REQUIRED WORK:
Your answer must be an exact copy of the records, with no pictures included.

[Dataset records]
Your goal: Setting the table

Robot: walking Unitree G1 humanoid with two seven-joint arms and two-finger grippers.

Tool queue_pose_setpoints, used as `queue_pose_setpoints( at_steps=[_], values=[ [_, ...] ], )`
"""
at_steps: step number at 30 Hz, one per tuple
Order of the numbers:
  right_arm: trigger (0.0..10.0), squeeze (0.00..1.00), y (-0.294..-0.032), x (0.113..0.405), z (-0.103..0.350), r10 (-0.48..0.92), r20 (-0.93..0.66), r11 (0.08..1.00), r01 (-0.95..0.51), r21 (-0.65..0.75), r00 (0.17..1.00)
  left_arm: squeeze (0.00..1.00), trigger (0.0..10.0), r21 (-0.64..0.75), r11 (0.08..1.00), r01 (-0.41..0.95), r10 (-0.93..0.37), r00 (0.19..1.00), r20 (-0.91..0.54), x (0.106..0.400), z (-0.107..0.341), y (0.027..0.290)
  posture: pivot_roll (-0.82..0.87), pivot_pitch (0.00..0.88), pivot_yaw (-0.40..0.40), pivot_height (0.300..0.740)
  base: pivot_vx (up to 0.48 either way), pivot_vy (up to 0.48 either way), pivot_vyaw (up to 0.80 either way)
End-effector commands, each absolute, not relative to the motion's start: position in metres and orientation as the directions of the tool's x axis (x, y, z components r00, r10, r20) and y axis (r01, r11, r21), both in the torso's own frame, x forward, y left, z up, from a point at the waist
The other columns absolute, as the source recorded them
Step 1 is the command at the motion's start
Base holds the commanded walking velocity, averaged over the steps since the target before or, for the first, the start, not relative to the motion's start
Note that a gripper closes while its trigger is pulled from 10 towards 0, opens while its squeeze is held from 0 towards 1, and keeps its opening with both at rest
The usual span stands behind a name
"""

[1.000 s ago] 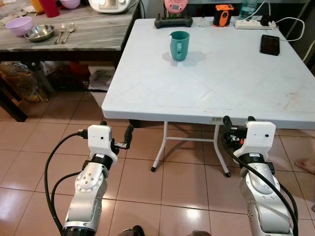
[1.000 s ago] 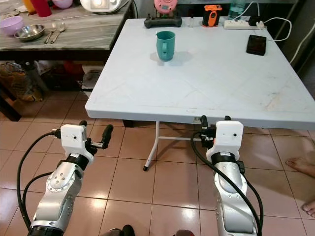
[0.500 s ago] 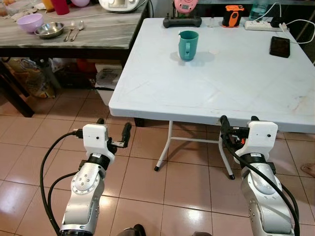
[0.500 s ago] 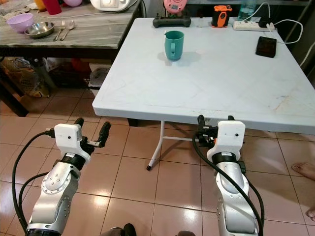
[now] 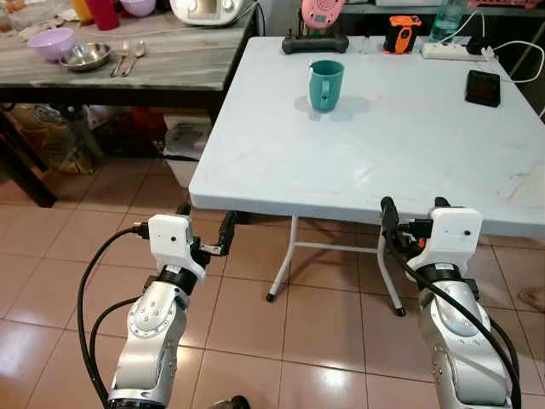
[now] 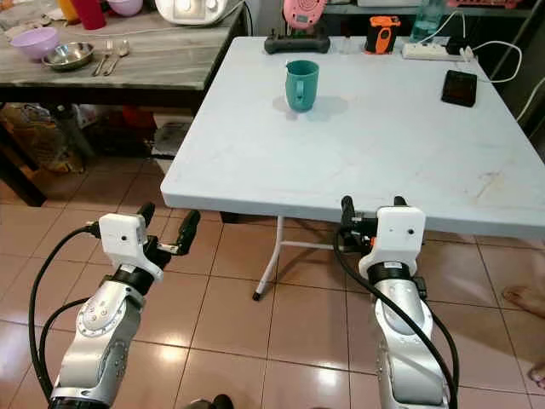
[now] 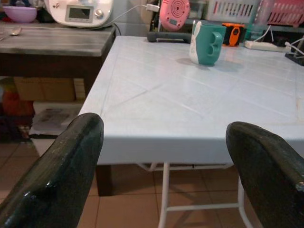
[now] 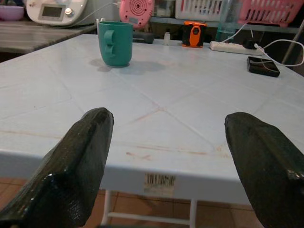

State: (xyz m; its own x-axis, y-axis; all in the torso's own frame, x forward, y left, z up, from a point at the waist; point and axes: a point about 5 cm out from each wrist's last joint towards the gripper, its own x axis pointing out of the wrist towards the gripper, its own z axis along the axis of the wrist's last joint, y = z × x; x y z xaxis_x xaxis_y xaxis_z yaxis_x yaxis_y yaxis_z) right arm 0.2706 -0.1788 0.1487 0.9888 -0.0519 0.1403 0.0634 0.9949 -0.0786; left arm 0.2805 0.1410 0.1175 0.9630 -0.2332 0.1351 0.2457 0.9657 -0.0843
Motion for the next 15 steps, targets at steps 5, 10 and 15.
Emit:
queue_pose_setpoints(
  at_steps=[5, 10, 15],
  values=[
    [10.0, 0.0, -0.1763, 0.2703, 0.1536, -0.042, 0.164, 0.994, 0.058, -0.092, 0.986, 0.0, 10.0, -0.078, 0.96, 0.268, -0.255, 0.956, 0.145, 0.2793, 0.1203, 0.1402, -0.27, 0.124, 0.066, 0.74, 0.48, 0.0, 0.63],
    [10.0, 0.0, -0.1774, 0.2711, 0.1539, -0.044, 0.164, 0.994, 0.06, -0.091, 0.985, 0.0, 10.0, -0.081, 0.957, 0.28, -0.266, 0.952, 0.149, 0.2797, 0.1212, 0.1371, -0.27, 0.123, 0.064, 0.74, 0.48, 0.0, 0.23],
    [10.0, 0.0, -0.1776, 0.2712, 0.154, -0.049, 0.165, 0.994, 0.063, -0.085, 0.985, 0.0, 10.0, -0.098, 0.949, 0.298, -0.283, 0.949, 0.141, 0.2791, 0.1198, 0.1334, -0.27, 0.123, 0.062, 0.74, 0.446, 0.0, 0.0]
  ],
)
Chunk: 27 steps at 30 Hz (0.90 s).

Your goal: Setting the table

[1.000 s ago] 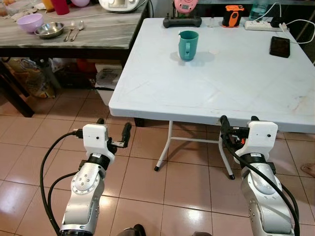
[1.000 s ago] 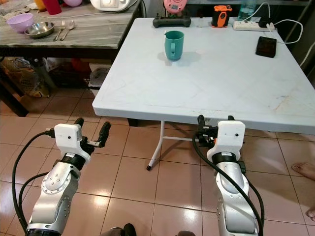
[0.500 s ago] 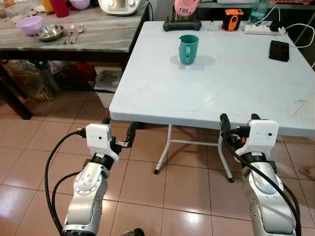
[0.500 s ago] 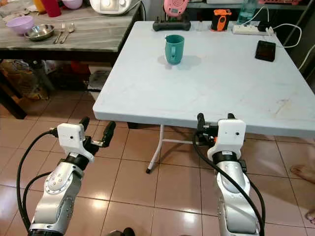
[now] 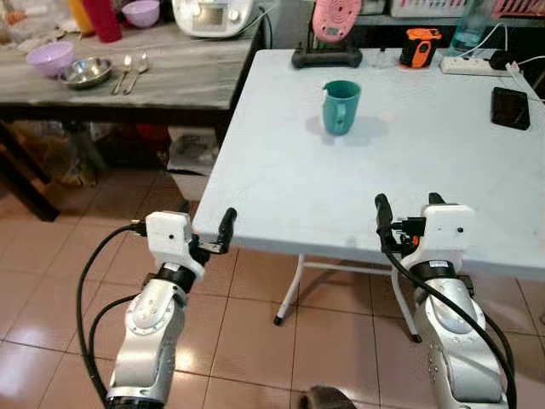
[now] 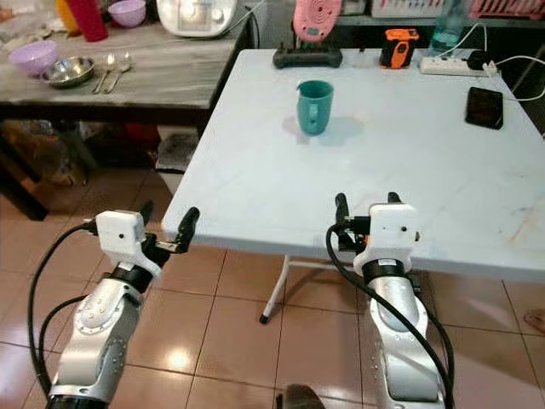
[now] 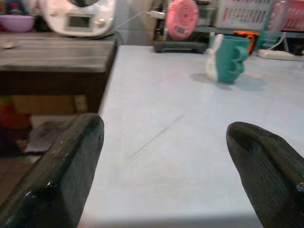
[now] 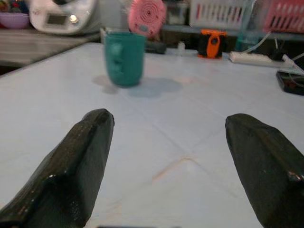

OUTPUT BELOW:
Your goal: Setting the table

Robot: walking Unitree G1 humanoid with two seven-joint arms and two-finger grippers.

Tool queue_pose_setpoints, used as `queue_pose_setpoints( at_steps=[_], values=[ [_, ...] ], )`
"""
at_steps: step number at 30 Hz, one per tuple
Order of the numbers:
  right_arm: trigger (0.0..10.0), squeeze (0.00..1.00), y (-0.294..-0.032), x (0.113..0.405), z (-0.103..0.350), r10 (-0.48..0.92), r20 (-0.93..0.66), r11 (0.08..1.00), r01 (-0.95..0.51), r21 (-0.65..0.75), r00 (0.17..1.00)
  left_arm: squeeze (0.00..1.00), trigger (0.0..10.0), r21 (-0.64..0.75), r11 (0.08..1.00), r01 (-0.41..0.95), r10 (-0.93..0.37), r00 (0.19..1.00), r20 (-0.91..0.54), x (0.106..0.400), z (-0.107..0.341), y (0.027..0.290)
  posture: pivot_roll (-0.82..0.87), pivot_pitch (0.00..0.88), pivot_yaw (-0.40..0.40), pivot_height (0.300..0.740)
  base: pivot_vx (up to 0.48 either way), pivot_vy (up to 0.48 either way), pivot_vyaw (up to 0.80 either way)
End-effector commands, each absolute, not relative to the motion's start: position in metres and orientation as the directions of the tool's x axis (x, y, z components r00, r10, r20) and y axis (r01, r11, r21), both in the torso's own frame, x forward, y left, z up, from a point at the waist
The other columns absolute, as the source recorded them
Step 1 is the command at the motion's start
Base holds the commanded walking velocity, averaged over the steps since the target before or, for the first, the start, not relative to the motion's start
Note that a gripper closes while its trigger is pulled from 10 towards 0, opens while its squeeze is held from 0 towards 1, and keeps its opening with both at rest
The usual span stands behind a name
"""

[1.000 s ago] 
[1.000 s ago] 
[0.500 s ago] 
[0.500 s ago] 
[now] 
[now] 
[now] 
[now] 

State: (xyz m; its own x-axis, y-axis; all in the torso's own frame, x forward, y left, z up, from a point at the waist; point and axes: a point about 5 cm out from each wrist's last joint towards the gripper, its own x axis pointing out of the wrist towards the gripper, its own z axis along the axis of the wrist's last joint, y = z × x; x y z xaxis_x xaxis_y xaxis_z yaxis_x yaxis_y yaxis_z) right arm 0.2706 -0.1788 0.1487 0.9888 -0.0519 0.1403 0.0634 0.9949 -0.0786; left arm 0.2805 0.1410 0.1175 0.9630 -0.2332 0.1351 0.2457 0.9657 -0.0843
Motion for the next 15 steps, targets at steps 5, 10 and 15.
Emit:
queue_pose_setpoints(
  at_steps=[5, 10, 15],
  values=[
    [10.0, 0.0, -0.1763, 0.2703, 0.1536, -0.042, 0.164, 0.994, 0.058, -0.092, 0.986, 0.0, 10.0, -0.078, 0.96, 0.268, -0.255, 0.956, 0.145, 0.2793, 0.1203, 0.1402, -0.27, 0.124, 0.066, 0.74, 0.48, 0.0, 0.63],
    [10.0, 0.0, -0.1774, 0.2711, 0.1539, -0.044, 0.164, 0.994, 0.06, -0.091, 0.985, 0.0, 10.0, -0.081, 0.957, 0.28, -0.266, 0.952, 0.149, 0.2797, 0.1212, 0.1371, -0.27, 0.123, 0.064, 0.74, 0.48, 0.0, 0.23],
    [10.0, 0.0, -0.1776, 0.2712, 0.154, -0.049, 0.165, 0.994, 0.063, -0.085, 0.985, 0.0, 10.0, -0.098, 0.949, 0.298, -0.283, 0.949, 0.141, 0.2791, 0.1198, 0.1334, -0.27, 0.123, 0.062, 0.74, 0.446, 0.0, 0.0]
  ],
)
Chunk: 27 steps at 30 Hz (0.90 s).

Your goal: Setting the table

[1.000 s ago] 
[1.000 s ago] 
[0.500 s ago] 
[0.500 s ago] 
[now] 
[now] 
[now] 
[now] 

No additional work is needed on this exercise.